**What you have to do:** Each line containing the word "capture" must be copied from the material below.

**The records:**
★ ★ ★
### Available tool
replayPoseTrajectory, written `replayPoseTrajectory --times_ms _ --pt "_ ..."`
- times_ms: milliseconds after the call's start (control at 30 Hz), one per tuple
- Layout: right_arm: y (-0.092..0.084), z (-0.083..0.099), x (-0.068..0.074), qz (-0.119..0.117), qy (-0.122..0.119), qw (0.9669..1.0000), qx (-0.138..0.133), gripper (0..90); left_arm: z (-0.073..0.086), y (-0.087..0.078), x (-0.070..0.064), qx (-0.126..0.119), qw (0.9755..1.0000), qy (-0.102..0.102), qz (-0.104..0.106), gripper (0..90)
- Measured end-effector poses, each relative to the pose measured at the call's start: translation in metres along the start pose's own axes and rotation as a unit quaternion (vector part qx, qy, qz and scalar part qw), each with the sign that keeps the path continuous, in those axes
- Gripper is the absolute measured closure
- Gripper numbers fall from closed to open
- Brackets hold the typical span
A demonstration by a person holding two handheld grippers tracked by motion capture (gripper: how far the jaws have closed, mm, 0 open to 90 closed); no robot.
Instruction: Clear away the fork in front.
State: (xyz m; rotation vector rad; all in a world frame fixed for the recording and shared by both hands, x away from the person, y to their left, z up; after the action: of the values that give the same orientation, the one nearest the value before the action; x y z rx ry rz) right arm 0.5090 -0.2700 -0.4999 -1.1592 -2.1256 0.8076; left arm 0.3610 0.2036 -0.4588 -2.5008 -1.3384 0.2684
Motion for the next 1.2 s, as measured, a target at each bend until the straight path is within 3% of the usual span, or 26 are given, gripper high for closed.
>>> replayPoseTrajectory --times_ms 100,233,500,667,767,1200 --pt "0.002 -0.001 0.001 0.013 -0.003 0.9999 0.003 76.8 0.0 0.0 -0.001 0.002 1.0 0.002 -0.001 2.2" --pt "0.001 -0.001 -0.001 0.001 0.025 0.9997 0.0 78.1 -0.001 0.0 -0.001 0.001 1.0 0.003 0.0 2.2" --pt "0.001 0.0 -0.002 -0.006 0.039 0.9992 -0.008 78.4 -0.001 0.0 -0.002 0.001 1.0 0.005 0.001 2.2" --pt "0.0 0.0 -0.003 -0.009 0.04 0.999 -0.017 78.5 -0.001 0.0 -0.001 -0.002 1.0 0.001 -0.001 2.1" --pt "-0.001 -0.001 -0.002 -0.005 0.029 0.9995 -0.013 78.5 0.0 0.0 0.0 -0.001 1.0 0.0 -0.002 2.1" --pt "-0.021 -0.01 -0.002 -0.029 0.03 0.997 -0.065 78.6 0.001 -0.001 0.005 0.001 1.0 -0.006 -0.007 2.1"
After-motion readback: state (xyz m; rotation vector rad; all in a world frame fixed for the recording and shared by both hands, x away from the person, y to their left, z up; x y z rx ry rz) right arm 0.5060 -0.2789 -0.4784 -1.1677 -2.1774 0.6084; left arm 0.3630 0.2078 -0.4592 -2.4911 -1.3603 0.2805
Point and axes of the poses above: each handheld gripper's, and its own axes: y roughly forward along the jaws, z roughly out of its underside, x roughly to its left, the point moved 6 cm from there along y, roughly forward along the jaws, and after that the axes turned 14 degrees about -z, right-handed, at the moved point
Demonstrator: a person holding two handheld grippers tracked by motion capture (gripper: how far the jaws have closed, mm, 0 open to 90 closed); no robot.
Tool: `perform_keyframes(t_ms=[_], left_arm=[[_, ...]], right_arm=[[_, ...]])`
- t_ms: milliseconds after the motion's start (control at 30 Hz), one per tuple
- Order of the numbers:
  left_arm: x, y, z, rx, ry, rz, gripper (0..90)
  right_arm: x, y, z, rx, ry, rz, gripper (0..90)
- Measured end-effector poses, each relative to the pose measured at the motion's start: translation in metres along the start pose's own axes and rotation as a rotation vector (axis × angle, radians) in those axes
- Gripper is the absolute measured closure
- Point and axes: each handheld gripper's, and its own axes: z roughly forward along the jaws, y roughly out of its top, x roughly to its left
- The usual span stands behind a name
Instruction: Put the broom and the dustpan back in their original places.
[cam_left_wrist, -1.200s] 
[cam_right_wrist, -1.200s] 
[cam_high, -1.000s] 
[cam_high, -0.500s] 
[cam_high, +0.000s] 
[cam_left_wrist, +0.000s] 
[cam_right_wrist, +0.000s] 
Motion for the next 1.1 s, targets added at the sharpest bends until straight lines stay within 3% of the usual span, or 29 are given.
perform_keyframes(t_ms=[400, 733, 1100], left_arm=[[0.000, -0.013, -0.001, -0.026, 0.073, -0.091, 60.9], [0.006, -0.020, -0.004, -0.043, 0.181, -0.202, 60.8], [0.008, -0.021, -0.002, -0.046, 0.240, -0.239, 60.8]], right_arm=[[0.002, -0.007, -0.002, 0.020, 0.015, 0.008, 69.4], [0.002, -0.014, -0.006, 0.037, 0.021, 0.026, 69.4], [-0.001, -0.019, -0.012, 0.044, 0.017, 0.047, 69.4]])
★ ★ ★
**Output for this task:**
A demonstration by a person holding two handheld grippers tracked by motion capture (gripper: how far the jaws have closed, mm, 0 open to 90 closed); no robot.
Demonstrator: a person holding two handheld grippers tracked by motion capture (gripper: how far the jaws have closed, mm, 0 open to 90 closed); no robot.

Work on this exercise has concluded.